I returned to the Business Library to finally eat a vending machine fruit cup.
It was empty, and baracaded by a lot of chairs. It was turned off. I asked around about it, and emailed randos to see if it would ever be filled again.
This was the email I got back on March 22nd, 2021.
Emma,
As mentioned in my other email, the Columbia University Libraries need to follow New York State guidelines that include the wearing of face-coverings by patrons and staff within library spaces. This requirement means that Watson Library can no longer be allowed to let patrons eat within the Library since face-coverings would need to be kept on. The operators of the vending machines were instructed to empty their stock at the start of the Fall 2020 semester, and the machines were blocked off. At this time, the Library does not have a timeframe for when food might be allowed in our spaces again.
There are still working vending machines located in the Uris Deli on the east side of the ground floor or Uris Hall. Food cannot be eating within Uris Deli, but can be taken out to the terrace or outside Uris Hall to a designated eating area.
I haven’t followed up, because it seemed so final at the time. I haven’t seen a Columbia post 2020 where eating in communal settings was allowed. I graduated, and Columbia wasn’t doing indoor dining. I haven’t even gone back to campus since my “ceremony” in April 2021.
I don’t know what it’s like to not think about food that much. When I don’t know what or when I’m going to eat, I get really stressed out. Lately, I’ve been taking a LOT of joy from packing my lunches for work. Work feels so much better now that I’m looking forward to a meal I prepared myself during the day. But I don’t really have the choice to treat myself, so I don’t. When I work from home, and no one is around, I try to eat as little as possible. When I’m around other people, I eat a lot, because I’m afraid of them noticing that I don’t want to eat. For people who don’t trust themselves around food, a snack can turn in to a binge, or it can be a source of dread and confusion. Vending machines are really nice because they take the power out of your hands, and give you your allotted snack without having to ask for it from someone else.

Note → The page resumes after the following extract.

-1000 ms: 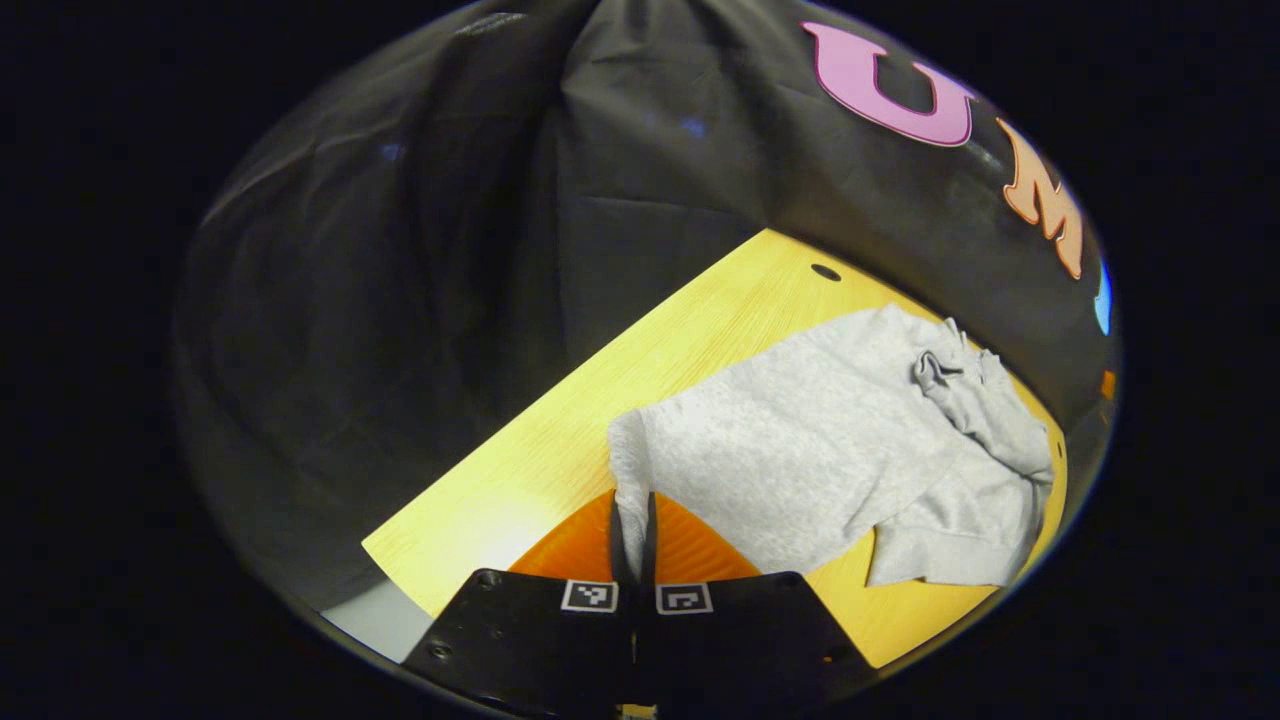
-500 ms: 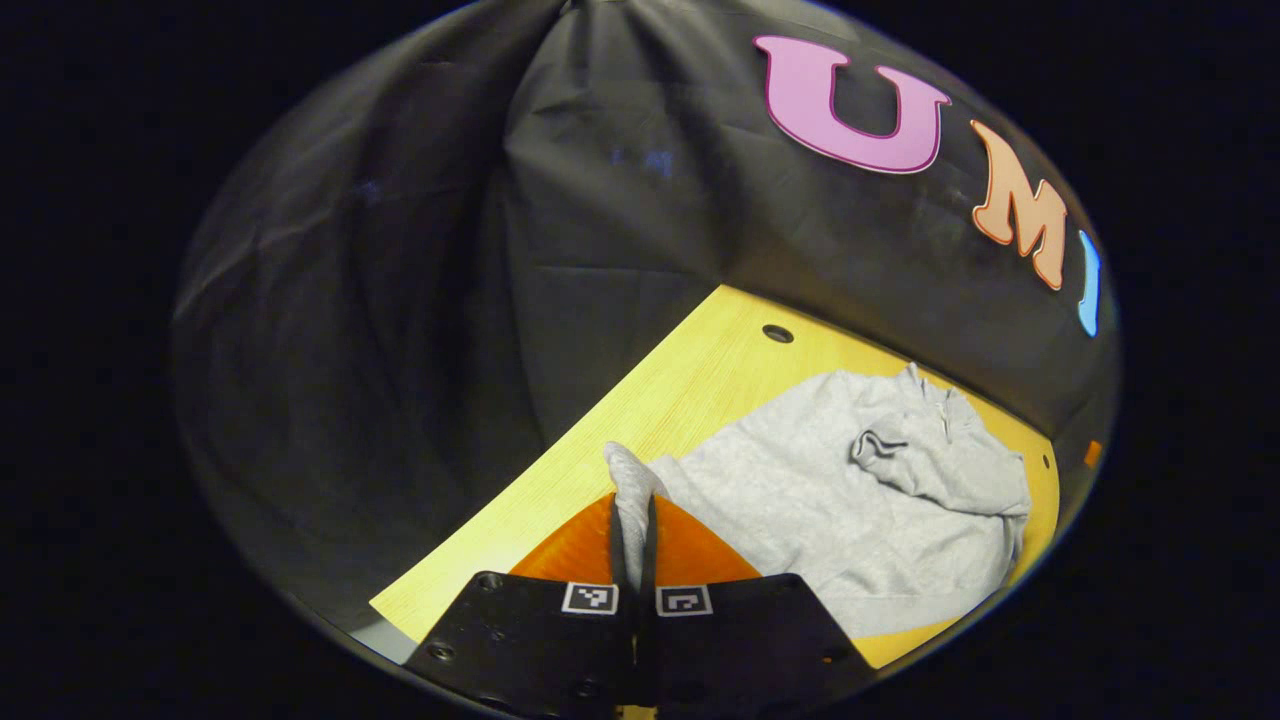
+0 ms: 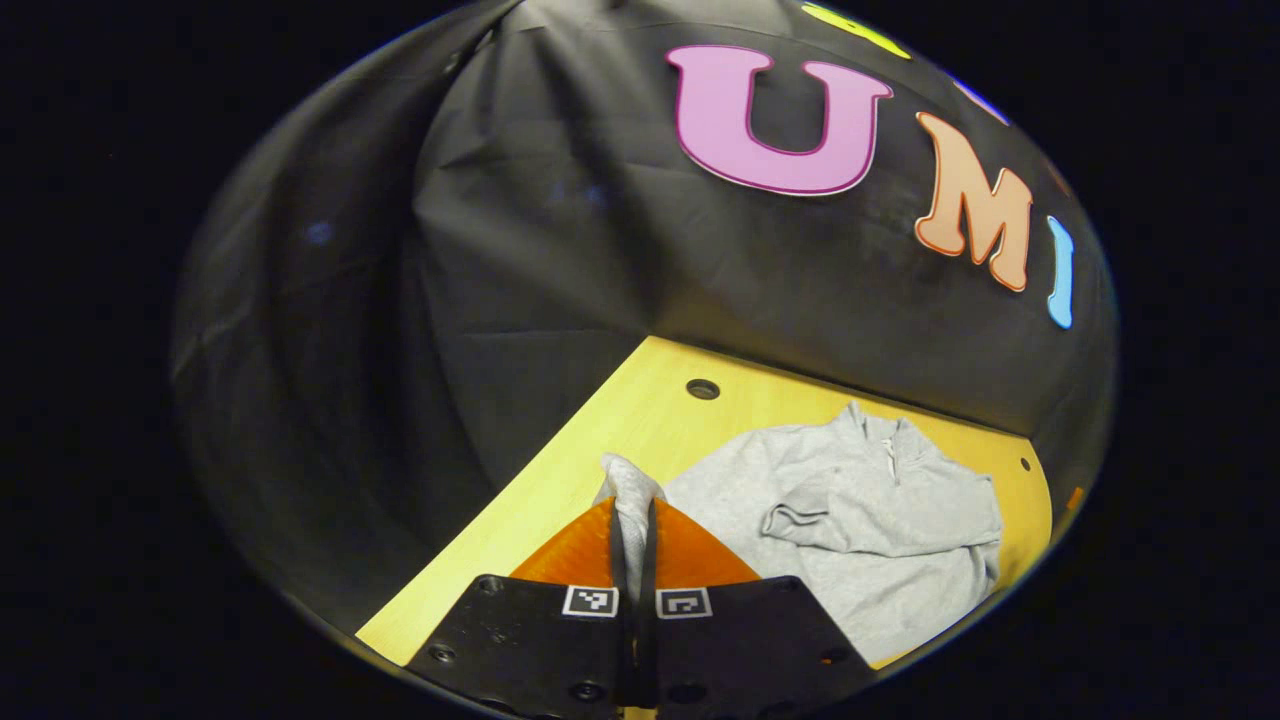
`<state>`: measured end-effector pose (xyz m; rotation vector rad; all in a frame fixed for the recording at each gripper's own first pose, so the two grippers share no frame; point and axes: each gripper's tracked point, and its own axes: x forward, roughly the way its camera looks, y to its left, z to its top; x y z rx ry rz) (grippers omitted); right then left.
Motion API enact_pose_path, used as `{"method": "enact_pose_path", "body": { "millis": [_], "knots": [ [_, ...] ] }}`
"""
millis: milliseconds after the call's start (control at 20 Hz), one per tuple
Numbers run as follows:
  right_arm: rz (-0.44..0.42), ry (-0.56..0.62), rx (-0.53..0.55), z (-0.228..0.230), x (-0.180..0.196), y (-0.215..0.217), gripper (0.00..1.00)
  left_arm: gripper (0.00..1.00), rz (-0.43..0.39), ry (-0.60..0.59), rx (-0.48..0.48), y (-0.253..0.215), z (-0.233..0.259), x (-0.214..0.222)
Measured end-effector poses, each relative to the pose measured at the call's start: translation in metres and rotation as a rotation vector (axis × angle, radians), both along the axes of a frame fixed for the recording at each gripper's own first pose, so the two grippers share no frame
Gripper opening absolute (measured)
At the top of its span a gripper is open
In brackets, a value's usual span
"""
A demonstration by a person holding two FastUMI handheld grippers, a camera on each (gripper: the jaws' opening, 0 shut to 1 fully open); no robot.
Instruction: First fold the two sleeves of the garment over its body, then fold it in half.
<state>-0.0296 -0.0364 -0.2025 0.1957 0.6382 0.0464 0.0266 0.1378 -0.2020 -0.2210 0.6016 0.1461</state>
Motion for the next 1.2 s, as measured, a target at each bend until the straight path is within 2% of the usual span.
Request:
{"method": "enact_pose_path", "body": {
  "millis": [200,550,1200],
  "knots": [
    [-0.043,-0.004,0.002,0.001,-0.01,-0.026,0.98,0.0,-0.059,-0.059,-0.044,-0.042,0.023,0.03],
    [-0.125,0.001,-0.013,0.002,-0.037,-0.075,0.98,0.0,-0.194,-0.107,-0.033,-0.12,0.048,0.068],
    [-0.18,0.003,-0.04,0.006,-0.073,-0.131,0.98,0.0,-0.455,-0.17,-0.079,-0.294,0.081,0.088]
  ]
}}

A vending machine is a meditation on snacks. The snack exists in a physical space, in contrast with the other snacks by color and size. You have to make a concious choice to eat something, and commit to it by inserting your cash, pressing a button, and passing the point of no return. It moves before you, reminding you of the process that all food takes to get to you. And you have to be patient as the machine cranks the M&Ms out of their slot. It feels good to eat a snack that feels like I decided to eat it, and not because I’m anxious or trying to navigate a social situation. And aren’t vending machine snacks always so damn fun?